*RECORDS FOR PROCESSING*

════════════════════

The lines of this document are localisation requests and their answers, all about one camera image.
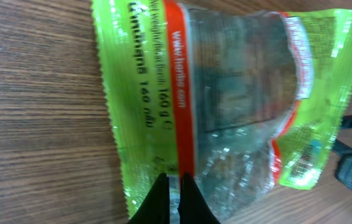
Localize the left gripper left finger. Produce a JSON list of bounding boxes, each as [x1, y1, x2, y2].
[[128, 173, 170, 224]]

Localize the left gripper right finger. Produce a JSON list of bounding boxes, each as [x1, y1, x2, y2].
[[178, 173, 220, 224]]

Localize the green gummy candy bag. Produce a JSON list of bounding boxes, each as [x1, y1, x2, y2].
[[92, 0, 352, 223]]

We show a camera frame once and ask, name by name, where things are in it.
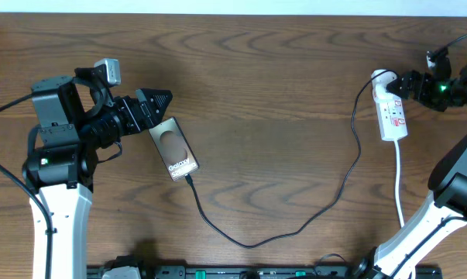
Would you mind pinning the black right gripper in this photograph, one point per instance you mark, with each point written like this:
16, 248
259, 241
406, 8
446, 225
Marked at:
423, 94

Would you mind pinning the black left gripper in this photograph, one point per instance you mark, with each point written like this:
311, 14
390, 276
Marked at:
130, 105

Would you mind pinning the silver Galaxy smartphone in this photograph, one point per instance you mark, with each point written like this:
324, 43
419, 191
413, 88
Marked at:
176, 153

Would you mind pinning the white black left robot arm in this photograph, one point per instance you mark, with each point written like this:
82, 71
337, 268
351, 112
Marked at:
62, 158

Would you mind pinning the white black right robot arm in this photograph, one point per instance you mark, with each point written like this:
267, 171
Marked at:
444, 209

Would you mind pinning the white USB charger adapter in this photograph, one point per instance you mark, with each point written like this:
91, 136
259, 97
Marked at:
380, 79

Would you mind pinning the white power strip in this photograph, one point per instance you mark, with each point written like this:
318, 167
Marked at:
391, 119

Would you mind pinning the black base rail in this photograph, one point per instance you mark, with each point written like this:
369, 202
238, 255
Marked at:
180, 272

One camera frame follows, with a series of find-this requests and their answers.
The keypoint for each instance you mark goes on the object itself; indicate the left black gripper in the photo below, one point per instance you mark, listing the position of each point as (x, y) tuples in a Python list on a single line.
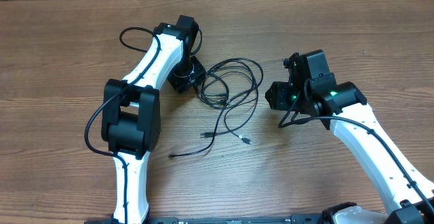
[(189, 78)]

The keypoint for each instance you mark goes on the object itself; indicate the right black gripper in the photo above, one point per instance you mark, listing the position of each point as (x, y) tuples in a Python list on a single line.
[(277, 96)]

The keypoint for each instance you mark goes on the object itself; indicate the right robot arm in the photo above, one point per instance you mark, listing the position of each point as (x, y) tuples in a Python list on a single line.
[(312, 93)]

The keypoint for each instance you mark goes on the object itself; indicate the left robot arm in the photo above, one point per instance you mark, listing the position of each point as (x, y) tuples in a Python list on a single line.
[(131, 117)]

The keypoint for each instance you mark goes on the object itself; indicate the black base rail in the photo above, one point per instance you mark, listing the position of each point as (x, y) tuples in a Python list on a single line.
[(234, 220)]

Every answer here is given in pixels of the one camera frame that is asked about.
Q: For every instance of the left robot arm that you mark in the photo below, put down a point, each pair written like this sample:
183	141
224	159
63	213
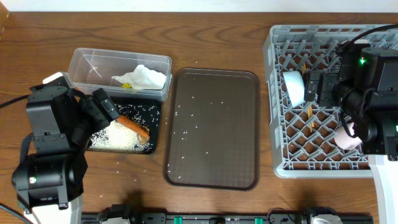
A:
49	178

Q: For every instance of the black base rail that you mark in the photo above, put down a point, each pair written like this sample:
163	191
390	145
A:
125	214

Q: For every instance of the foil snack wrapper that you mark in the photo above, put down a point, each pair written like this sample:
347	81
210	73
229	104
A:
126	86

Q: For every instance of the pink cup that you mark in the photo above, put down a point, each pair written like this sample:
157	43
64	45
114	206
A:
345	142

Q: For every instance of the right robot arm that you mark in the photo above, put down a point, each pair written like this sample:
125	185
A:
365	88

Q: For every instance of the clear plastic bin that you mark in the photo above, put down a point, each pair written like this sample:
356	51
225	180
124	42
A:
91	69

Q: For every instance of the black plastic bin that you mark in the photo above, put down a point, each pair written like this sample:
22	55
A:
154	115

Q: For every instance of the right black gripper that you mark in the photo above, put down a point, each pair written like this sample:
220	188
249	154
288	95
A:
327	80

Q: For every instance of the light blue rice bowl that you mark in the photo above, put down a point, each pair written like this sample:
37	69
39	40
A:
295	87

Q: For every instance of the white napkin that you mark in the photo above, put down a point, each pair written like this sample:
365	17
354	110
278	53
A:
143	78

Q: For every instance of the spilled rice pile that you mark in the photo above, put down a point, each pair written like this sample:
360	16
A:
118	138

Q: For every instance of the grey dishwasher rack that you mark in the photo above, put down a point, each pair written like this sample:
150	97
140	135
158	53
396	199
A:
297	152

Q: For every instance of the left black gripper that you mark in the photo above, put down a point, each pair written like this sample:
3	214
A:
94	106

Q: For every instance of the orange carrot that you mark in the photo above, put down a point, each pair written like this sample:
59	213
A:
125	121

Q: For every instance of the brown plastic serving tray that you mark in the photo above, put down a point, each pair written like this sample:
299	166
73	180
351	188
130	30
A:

════════════════════

*YOUR TASK*
Report every line containing the string "white" in the material.

*EXERCISE ANSWER*
Would you mind pinning the white black left robot arm in this photograph, one point per instance you mark, with each point written like this:
Would you mind pinning the white black right robot arm in this photograph, one point per instance you mark, with each point written like this:
Would you mind pinning the white USB charger adapter in this photograph, one point per instance you mark, with each point written like this:
Would you mind pinning the white power strip in this photograph, one point per instance you mark, with each point written like this:
Q: For every instance of the white napkin that you mark in the photo above, put down a point, each pair written like this sample:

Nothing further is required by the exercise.